I wish I could say we were all outraged at this apartheid. But we were kids — privileged kids at that — and out of sight was out of mind. Except as household help, black Washington was generally as invisible to us as it was to the tourists who were rigidly segregated from the real Washington while visiting its many ivory marble shrines to democratic ideals.
But as an unintended consequence of Washington’s particular brand of Jim Crow, white public school students got a tiny taste of what racially mandated second-class citizenship could mean. In those days, the city didn’t even have the bastardized form of “self-government” it has now; it was run as a plantation by Congressional District panels led by racist white Southerners (then Democrats). These overseers didn’t want to lavish money on an overwhelmingly black school system, and they didn’t. By the early 1960s, per-student spending in Washington was less than that of any state, impoverished West Virginia and Mississippi included.

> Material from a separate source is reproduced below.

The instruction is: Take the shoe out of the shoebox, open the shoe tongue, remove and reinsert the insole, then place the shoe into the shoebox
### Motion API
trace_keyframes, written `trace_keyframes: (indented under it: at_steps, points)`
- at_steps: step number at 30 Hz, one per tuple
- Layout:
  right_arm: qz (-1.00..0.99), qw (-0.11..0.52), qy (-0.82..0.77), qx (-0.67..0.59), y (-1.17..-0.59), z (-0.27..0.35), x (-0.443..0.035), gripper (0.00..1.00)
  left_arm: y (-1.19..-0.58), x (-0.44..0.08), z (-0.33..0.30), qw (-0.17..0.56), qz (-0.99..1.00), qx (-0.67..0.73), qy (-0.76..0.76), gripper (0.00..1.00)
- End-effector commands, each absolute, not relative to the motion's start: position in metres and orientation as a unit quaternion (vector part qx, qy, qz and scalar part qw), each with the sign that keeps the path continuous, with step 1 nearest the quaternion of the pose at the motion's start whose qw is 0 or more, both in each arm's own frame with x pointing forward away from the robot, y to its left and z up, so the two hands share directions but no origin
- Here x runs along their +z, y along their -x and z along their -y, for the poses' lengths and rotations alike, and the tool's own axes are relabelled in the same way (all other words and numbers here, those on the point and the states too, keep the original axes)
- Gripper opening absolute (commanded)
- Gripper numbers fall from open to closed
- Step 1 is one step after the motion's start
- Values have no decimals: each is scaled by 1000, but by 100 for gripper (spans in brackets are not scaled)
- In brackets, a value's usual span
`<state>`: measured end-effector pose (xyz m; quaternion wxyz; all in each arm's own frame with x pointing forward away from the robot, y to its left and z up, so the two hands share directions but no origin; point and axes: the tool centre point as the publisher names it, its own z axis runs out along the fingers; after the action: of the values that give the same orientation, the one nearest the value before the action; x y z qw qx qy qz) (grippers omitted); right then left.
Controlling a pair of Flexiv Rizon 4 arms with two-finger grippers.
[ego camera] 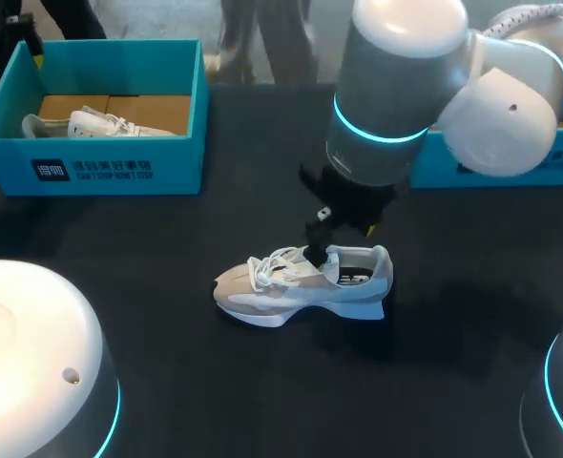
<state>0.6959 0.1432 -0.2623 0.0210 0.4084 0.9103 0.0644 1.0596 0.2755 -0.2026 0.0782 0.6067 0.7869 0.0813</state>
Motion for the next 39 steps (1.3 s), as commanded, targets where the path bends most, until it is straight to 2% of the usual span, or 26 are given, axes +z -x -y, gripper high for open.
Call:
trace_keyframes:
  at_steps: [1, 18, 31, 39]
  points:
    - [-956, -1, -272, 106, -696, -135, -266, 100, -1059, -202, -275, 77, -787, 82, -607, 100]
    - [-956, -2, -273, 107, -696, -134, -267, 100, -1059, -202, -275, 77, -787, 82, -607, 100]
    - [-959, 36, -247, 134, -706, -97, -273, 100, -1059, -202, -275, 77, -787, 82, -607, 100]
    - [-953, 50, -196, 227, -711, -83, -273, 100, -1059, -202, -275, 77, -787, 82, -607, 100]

One would like to say in the aftermath of the 2008 election that everyone lived happily ever after. But the American drama, especially when it involves race, is always more complicated than that.
Washington is its own special American case, but only up to a point. For all our huge progress, we are not “post-racial,” whatever that means. The world doesn’t change in a day, and the racial frictions that emerged in both the Democratic primary campaign and the general election didn’t end on Nov. 4. As Obama himself said in his great speech on race, liberals couldn’t “purchase racial reconciliation on the cheap” simply by voting for him. And conservatives? The so-called party of Lincoln has spent much of the past month in spirited debate about whether a white candidate for the party’s chairmanship did the right thing by sending out a “humorous” recording of “Barack the Magic Negro” as a holiday gift.

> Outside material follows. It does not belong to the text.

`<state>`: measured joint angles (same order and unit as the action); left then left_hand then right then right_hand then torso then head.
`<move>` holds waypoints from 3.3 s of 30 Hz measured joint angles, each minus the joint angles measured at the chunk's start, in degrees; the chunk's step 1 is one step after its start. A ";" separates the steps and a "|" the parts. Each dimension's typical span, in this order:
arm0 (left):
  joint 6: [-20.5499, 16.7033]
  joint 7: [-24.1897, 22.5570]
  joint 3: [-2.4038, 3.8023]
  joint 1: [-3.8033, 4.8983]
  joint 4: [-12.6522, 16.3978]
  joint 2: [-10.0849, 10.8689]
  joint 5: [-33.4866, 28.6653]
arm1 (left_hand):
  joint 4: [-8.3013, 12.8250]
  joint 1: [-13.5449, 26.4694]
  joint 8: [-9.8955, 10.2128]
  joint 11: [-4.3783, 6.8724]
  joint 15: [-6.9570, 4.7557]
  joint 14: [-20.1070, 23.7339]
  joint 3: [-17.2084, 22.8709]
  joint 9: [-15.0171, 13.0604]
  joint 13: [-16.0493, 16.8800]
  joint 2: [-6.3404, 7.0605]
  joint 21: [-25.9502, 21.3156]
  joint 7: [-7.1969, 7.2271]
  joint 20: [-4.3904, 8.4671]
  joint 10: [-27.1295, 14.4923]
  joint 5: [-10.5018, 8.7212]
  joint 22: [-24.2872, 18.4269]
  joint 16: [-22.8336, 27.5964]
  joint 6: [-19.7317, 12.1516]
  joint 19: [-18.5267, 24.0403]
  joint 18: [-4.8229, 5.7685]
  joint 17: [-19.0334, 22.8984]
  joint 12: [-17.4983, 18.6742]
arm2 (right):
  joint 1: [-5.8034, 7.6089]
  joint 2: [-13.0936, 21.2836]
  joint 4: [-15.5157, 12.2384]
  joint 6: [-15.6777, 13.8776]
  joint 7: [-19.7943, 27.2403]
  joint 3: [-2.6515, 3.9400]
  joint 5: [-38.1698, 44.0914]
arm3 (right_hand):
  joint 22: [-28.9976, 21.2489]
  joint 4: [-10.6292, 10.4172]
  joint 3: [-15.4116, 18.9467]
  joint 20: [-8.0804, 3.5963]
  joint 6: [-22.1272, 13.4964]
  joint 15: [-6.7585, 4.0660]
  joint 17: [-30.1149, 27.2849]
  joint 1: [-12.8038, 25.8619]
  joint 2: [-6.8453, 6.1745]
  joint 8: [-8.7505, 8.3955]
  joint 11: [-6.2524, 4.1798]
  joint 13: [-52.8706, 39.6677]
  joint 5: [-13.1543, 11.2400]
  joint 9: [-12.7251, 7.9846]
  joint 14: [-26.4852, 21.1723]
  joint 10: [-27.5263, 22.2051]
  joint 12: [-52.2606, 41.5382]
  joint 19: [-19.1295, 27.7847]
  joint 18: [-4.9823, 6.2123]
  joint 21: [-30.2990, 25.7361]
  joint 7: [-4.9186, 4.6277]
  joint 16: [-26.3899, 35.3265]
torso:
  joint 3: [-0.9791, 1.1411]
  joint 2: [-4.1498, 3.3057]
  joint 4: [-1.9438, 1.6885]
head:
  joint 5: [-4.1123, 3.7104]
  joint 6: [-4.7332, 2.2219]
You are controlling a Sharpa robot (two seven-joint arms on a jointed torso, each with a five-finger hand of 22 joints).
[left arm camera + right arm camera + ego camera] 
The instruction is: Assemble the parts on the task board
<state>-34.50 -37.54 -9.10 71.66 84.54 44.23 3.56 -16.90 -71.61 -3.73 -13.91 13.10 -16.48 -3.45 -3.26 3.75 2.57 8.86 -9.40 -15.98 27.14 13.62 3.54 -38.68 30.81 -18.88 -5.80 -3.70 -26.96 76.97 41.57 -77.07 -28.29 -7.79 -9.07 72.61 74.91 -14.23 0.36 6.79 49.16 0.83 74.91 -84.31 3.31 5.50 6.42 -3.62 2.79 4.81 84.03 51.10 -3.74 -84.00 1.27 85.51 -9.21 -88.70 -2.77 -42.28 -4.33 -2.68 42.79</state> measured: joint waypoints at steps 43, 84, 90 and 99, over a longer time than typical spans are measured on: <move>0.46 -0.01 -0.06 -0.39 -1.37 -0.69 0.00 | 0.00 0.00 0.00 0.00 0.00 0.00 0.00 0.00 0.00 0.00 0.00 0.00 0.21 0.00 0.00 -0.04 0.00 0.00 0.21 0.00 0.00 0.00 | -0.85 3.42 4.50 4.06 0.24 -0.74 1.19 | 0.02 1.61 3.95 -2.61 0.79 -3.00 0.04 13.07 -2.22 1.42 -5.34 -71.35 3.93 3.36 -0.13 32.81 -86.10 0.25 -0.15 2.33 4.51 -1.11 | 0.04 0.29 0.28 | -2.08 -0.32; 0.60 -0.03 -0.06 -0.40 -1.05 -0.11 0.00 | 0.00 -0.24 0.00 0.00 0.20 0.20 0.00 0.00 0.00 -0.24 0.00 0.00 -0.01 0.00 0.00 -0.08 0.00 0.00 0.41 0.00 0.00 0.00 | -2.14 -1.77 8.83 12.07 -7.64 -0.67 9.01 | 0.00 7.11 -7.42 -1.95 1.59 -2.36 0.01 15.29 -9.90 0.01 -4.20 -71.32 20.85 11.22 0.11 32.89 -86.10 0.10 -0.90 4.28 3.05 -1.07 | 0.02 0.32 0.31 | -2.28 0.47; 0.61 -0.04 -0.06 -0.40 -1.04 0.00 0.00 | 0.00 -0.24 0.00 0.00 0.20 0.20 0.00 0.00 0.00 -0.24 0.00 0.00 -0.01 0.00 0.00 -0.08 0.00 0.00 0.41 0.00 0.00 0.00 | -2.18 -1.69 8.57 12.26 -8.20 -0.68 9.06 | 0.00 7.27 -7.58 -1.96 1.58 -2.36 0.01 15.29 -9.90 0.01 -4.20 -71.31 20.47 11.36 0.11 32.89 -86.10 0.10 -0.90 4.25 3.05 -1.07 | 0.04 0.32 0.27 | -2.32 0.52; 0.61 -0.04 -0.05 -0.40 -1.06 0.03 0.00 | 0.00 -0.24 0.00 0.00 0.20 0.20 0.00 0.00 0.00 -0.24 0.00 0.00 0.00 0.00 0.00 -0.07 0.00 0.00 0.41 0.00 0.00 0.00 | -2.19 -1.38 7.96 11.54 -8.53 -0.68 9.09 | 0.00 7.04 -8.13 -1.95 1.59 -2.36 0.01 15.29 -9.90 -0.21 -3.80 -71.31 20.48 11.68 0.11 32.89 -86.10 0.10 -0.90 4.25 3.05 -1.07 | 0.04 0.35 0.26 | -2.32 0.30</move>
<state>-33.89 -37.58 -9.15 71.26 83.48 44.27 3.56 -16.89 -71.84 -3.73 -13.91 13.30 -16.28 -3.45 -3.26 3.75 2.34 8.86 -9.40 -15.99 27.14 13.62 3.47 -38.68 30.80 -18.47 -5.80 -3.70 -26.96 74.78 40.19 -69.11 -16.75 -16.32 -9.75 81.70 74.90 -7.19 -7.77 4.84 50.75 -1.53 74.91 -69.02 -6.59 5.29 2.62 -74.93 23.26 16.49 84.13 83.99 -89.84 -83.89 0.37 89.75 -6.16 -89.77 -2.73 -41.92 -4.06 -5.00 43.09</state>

Next to much of our history, this is small stuff. And yet: Of all the coverage of Obama’s victory, the most accurate take may still be the piquant morning-after summation of the satirical newspaper The Onion. Under the headline “Black Man Given Nation’s Worst Job,” it reported that our new president will have “to spend four to eight years cleaning up the messes other people left behind.”
After the messes left by those white bastards, who are most decidedly not a, er, credit to their race, I think Obama woulda been elected if he was a Martian.
Please read the rest.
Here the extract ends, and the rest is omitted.